Upgrading to Flink 2.2: Complete guide
This guide provides step-by-step instructions for upgrading your Amazon Managed Service for Apache Flink application from Flink 1.x to Flink 2.2. This is a major version upgrade with breaking changes that require careful planning and testing.
Major version upgrade is uni-directional
The Upgrade operation can move your application from Flink 1.x to 2.2 with state preservation, but you cannot move back from 2.2 to 1.x with 2.2 state. If your application becomes unhealthy after upgrading, use the Rollback API to return to the 1.x version with your original 1.x state from the latest snapshot.
Prerequisites
Before beginning your upgrade:
Ensure you have a non-production environment for testing
Document your current application configuration and dependencies
Understanding your migration paths
Your upgrade experience depends on your application's compatibility with Flink 2.2. Understanding these paths helps you prepare appropriately and set realistic expectations.

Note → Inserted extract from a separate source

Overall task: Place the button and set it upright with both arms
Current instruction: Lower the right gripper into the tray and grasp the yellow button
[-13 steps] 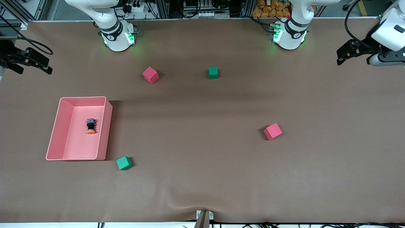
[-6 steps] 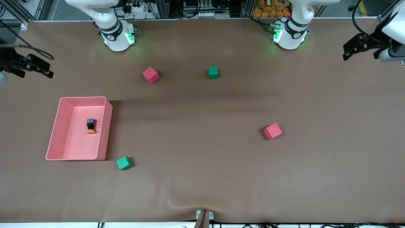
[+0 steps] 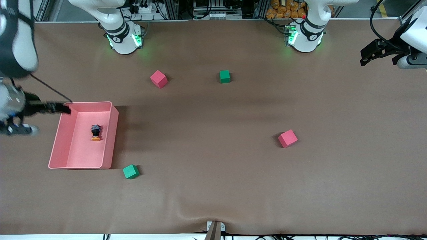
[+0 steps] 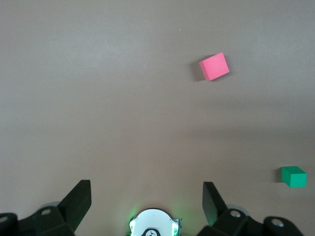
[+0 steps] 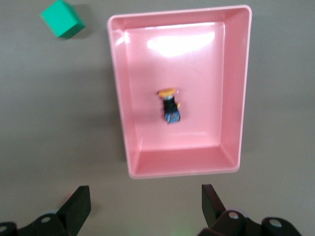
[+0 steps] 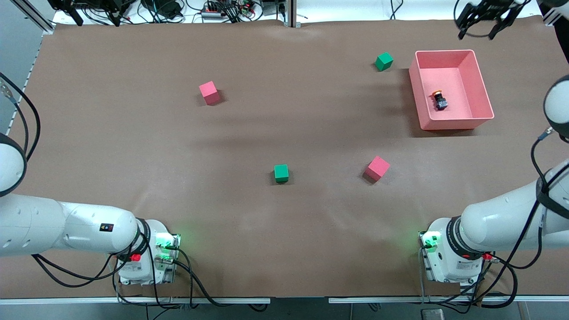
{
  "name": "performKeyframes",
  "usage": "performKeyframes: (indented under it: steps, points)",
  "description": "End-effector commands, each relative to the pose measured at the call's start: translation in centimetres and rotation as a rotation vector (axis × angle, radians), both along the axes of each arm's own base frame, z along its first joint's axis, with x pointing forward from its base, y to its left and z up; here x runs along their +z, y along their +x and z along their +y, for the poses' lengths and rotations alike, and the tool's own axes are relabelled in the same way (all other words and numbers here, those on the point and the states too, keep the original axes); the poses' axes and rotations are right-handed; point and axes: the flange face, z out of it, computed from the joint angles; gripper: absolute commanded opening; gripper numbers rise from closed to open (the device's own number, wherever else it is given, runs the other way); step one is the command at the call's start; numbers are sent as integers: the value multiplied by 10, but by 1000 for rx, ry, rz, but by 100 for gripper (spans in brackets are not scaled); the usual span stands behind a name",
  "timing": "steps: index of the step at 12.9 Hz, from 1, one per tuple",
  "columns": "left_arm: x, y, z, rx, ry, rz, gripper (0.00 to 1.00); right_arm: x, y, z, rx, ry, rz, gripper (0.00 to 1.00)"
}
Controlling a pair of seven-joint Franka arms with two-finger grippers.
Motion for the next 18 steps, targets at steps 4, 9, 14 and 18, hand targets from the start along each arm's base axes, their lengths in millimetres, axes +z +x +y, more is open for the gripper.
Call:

Path 1: Compatible binary and application state
What to expect:
Invoke the Upgrade operation
Complete the migration to 2.2 with the application status transitioning:
RUNNING→UPDATING→RUNNINGPreserve all application state without data loss or reprocessing
Same experience as minor version migrations
Best for: Stateless applications or applications using compatible serialization (Avro, compatible Protobuf schemas, POJOs without collections)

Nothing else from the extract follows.